Bien sûr, le magistrat qui a décidé du chef d'inculpation et de sa formulation n'a pas poussé le cynisme jusqu'à reprocher aux deux jeunes chômeurs de mettre fin à leurs jours. Il a alors trouvé, à moins que quelqu'un d'autre n'ait trouvé pour lui, quelque chose d'autre : les accuser d'avoir tenté, dans la foulée de leur suicide, d'incendier un centre d'entraînement de la police régionale. Une sorte de «dommage collatéral» programmé, et en connaissance de cause !

 

En dépit du fait qu'il soit difficile de s'attarder sur les circonstances «techniques» et «matérielles» de la tentative de suicide des deux jeunes Ouarglis, on a quand même appris de la bouche de Madani Madani, que les «accusés» étaient loin de ce centre d'entraînement au moment où ils ont tenté de mettre fin à leurs jours.

 

M. Madani aurait certainement pu se passer de cette formule un peu trop emphatique pour la circonstance : «Ce procès est éminemment politique», a-t-il dit, mais on savait déjà ce qu'au fond on reprochait aux deux… miraculés. Ils sont connus pour leur engagement dans le combat des chômeurs locaux.

 

Et les chômeurs locaux sont d'Ouargla, ils veulent  donc du travail à Hassi Messaoud. Non seulement ils revendiquent leur part de l'immense richesse que renferme la région, mais en revendiquant, ils dénoncent un gigantesque trafic. Des «contrats» aussi grassement rémunérés que ceux du «milieu».

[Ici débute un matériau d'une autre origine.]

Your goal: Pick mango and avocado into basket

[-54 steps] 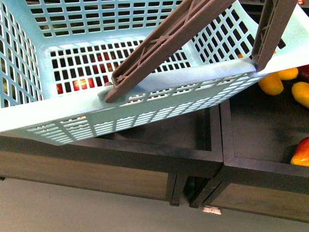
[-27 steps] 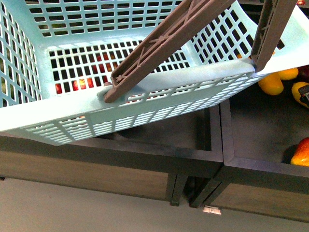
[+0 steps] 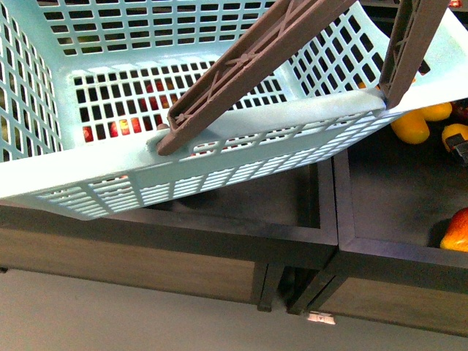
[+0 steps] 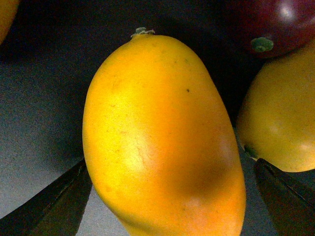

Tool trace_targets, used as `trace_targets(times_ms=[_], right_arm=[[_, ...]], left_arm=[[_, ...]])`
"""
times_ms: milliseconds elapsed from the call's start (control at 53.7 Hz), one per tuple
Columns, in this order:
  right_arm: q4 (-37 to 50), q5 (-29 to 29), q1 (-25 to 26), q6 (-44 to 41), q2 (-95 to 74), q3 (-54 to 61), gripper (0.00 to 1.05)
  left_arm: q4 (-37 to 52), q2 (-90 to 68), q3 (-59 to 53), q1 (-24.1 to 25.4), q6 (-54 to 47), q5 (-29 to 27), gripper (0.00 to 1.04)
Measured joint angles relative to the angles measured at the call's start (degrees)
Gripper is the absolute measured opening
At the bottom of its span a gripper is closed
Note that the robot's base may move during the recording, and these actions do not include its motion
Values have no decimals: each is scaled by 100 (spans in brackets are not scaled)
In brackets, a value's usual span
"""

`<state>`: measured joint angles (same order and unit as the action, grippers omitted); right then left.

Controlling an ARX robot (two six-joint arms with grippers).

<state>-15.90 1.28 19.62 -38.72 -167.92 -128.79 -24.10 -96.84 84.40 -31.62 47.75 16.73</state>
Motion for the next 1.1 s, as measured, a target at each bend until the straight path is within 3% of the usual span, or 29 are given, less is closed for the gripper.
trace_targets(times_ms=[354,634,745,950,1100], right_arm=[[-293,28,-4,42,-326,-514,95],[-289,85,-11,52,-385,-586,65],[-223,85,-11,59,-385,-540,63],[382,-166,72,199,-50,195,62],[1213,-551,177,343,592,1368,62]], left_arm=[[0,0,0,0,0,0,14],[0,0,0,2,0,0,14],[0,0,0,0,-2,0,14],[0,0,0,0,0,-2,14],[0,0,0,0,0,0,14]])
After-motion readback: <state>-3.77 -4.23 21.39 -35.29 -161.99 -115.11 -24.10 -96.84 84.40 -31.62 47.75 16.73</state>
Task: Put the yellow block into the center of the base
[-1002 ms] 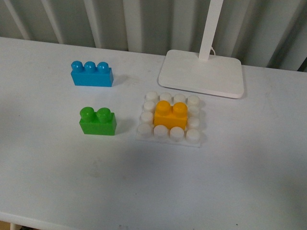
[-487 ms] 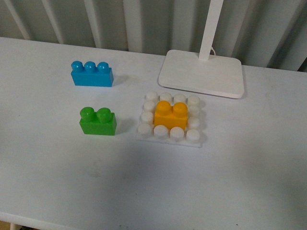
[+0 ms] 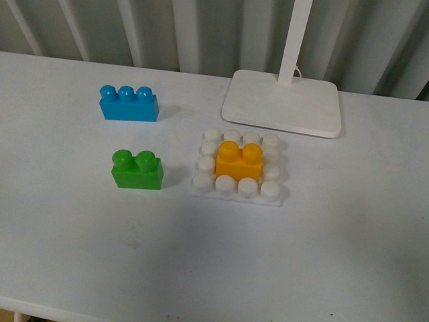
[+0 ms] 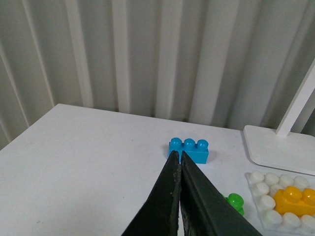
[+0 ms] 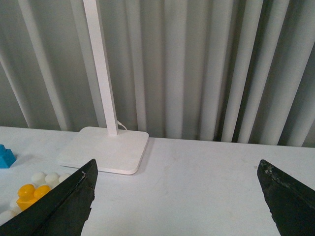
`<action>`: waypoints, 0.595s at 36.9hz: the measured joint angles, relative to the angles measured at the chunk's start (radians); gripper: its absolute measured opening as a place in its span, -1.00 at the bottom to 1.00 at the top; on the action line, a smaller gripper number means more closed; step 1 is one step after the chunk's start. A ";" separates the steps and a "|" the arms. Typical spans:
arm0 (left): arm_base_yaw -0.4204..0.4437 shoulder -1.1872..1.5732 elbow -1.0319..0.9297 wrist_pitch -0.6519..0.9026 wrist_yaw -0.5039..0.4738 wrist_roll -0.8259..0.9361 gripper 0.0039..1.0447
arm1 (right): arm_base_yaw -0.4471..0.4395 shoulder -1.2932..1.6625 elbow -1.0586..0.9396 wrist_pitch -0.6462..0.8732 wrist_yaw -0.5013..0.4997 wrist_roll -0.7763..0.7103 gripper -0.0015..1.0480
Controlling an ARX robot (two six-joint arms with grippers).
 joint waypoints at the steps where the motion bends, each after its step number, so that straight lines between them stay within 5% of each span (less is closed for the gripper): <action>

Trop grassement rémunérés pour que ceux qui en tirent les ficelles et les dividendes s'accommodent d'un mouvement «politique» à leur porte. Un procès pour l'exemple, donc.

 

Quand on veut se suicider, il vaut mieux aller très loin des torches, surtout pour quelqu'un de connu pour ses états de service au sein d'un comité de défense des droits des chômeurs. En requérant deux ans de prison ferme à l'encontre des deux «accusés», le ministère public a annoncé la couleur. Bien sûr, d'ici le 12 septembre prochain, une autre issue… politique pourra être trouvée.

 

Mais les procès pour l'exemple ont ceci de commun avec les procès singuliers : la sévérité du verdict comme sa «clémence» sont de la même nature, puisqu'ils servent la même cause.